この “ベースとなる嘘” は、SF やファンタジーでなくたってあります。一般の物語でありそうなのは、複雑な家庭環境だったり、驚くべき事件や偶然だったり、超人 (スターや英雄や天才) の存在だったり。それらを認めることができるのに、SF やファンタジーの “ベースとなる嘘” にを認めることができないのは、単にそういう方面での想像力が欠如しているからです。
SF やファンタジーを楽しむには 「出来もしないこと」 を 「出来るもの」 として感じる想像力がないといけないのです。

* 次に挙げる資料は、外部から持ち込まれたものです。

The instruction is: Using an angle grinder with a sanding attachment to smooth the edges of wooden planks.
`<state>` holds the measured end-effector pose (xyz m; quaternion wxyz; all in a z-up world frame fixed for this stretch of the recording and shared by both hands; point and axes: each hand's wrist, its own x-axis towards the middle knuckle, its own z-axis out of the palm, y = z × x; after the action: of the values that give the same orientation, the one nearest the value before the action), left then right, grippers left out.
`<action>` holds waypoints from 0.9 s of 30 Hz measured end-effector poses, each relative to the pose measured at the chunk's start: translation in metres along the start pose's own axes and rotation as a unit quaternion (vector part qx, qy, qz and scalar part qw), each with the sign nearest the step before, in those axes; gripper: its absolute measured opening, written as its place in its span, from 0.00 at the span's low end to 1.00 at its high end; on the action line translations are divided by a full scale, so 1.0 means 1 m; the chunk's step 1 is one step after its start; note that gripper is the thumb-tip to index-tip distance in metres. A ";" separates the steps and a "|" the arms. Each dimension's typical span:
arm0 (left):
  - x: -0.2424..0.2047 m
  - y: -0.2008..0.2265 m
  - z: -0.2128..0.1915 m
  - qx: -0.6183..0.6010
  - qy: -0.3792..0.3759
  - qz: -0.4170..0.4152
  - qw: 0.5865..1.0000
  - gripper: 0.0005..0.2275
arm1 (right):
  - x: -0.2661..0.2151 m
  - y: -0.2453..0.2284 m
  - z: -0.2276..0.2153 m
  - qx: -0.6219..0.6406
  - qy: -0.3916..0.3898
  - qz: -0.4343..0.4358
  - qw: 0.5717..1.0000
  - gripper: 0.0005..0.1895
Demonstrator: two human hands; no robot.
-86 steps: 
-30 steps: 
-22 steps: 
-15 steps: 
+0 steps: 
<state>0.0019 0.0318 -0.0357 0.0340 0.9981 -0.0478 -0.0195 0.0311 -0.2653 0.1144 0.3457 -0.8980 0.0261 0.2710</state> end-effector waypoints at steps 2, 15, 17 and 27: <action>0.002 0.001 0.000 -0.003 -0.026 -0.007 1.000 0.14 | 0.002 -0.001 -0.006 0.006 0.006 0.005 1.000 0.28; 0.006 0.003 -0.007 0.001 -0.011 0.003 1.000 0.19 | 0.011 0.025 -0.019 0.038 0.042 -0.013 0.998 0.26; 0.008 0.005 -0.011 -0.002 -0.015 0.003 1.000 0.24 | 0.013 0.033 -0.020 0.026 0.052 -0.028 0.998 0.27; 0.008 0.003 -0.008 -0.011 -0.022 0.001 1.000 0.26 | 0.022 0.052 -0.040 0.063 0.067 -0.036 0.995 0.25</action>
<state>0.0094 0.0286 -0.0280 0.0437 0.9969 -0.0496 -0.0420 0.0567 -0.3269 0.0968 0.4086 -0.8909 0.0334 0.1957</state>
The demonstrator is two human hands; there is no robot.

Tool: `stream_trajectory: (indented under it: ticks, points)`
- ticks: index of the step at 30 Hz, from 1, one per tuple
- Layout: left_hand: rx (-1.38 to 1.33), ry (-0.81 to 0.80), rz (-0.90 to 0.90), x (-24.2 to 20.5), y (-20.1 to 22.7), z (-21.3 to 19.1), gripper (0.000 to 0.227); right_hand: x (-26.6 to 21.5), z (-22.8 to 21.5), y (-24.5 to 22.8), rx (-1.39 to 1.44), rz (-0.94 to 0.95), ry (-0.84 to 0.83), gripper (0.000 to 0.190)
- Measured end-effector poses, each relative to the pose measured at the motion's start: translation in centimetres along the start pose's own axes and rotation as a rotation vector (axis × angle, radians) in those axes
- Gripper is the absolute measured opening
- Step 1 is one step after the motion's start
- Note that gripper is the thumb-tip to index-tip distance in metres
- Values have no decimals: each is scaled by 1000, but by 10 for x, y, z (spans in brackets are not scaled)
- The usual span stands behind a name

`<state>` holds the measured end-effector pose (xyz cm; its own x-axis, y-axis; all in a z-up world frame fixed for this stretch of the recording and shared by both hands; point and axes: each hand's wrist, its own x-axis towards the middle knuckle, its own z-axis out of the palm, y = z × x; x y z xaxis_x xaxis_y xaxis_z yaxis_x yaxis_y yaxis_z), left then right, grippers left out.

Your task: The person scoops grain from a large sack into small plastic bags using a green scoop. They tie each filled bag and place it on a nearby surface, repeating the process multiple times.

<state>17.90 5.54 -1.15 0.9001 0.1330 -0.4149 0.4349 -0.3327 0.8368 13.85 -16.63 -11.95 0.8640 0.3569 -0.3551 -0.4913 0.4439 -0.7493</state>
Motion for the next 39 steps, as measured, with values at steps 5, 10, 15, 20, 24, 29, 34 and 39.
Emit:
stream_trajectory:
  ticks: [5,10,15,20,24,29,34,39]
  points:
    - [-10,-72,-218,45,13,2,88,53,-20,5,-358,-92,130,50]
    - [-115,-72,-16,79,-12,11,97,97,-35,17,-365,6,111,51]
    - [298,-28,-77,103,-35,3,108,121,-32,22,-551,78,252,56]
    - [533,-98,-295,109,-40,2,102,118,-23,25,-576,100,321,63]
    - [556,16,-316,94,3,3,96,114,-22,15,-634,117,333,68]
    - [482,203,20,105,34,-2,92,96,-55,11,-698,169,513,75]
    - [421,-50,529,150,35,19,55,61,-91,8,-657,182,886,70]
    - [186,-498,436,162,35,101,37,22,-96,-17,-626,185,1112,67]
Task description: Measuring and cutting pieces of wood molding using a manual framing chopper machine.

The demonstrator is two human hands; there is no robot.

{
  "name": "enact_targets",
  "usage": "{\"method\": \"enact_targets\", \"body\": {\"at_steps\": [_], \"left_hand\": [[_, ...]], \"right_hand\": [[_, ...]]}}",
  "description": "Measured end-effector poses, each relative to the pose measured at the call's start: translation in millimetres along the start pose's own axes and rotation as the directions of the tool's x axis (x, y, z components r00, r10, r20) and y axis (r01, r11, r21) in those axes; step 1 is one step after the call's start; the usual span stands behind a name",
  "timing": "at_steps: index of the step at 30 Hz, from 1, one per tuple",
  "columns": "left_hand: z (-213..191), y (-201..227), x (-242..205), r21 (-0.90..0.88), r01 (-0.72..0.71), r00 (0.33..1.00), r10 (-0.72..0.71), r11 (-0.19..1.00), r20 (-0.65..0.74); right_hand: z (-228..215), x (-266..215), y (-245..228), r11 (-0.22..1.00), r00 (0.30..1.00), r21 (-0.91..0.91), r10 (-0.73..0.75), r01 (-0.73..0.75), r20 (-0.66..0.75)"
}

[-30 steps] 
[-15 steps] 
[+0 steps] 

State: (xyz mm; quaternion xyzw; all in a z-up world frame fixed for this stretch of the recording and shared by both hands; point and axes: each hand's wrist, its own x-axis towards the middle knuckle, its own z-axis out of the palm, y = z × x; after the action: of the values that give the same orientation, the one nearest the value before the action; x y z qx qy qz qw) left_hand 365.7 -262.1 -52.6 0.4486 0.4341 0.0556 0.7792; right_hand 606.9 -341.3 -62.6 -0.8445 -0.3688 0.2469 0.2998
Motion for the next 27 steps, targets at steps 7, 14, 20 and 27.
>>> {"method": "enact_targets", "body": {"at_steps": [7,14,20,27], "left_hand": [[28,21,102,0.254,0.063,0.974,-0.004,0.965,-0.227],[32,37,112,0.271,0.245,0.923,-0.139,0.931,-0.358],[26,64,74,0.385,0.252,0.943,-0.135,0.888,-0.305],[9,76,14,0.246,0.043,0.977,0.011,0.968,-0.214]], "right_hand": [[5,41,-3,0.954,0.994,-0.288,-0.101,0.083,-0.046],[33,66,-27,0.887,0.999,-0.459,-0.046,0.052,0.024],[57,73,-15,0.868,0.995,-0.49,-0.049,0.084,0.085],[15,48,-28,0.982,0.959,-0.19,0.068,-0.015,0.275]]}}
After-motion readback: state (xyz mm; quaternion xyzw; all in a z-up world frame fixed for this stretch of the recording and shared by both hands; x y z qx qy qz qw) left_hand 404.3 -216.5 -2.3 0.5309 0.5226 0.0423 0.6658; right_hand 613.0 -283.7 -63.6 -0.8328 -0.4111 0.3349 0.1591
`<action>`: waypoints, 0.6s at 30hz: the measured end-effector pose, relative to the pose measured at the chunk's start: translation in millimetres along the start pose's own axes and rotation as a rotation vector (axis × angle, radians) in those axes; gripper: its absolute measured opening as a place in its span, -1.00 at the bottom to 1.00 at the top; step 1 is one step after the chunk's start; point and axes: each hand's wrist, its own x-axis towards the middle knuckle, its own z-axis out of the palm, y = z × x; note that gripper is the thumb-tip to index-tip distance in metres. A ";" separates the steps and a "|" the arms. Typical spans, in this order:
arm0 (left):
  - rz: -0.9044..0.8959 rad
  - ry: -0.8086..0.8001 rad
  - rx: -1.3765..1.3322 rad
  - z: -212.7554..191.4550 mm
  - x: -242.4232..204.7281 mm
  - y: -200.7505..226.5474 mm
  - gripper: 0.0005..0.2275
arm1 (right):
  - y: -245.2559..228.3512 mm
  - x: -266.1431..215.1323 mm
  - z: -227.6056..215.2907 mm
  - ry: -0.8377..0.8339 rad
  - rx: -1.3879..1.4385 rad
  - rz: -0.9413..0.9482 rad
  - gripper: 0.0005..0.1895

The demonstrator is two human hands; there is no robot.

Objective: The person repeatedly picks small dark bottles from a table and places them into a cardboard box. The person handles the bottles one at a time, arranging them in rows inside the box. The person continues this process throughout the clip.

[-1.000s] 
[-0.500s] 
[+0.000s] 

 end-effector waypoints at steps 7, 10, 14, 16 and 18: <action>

その鶴田謙二のある作品中に浜松が出てきます。くるのですが、どうも出身地が浜松っぽいです。
その浜松は地球温暖化で海中に沈んでいるので、浜松城が海辺にあったりするのですが、“御給(ごきゅう)“ というバス停跡、遠州浜三丁目の信号跡が水中にあったり。
そして作品中、浜松が水没する前の思い出話で出てくる 『満留華』 というそば屋。これ、きっと実在するはず。どなたか知ってます?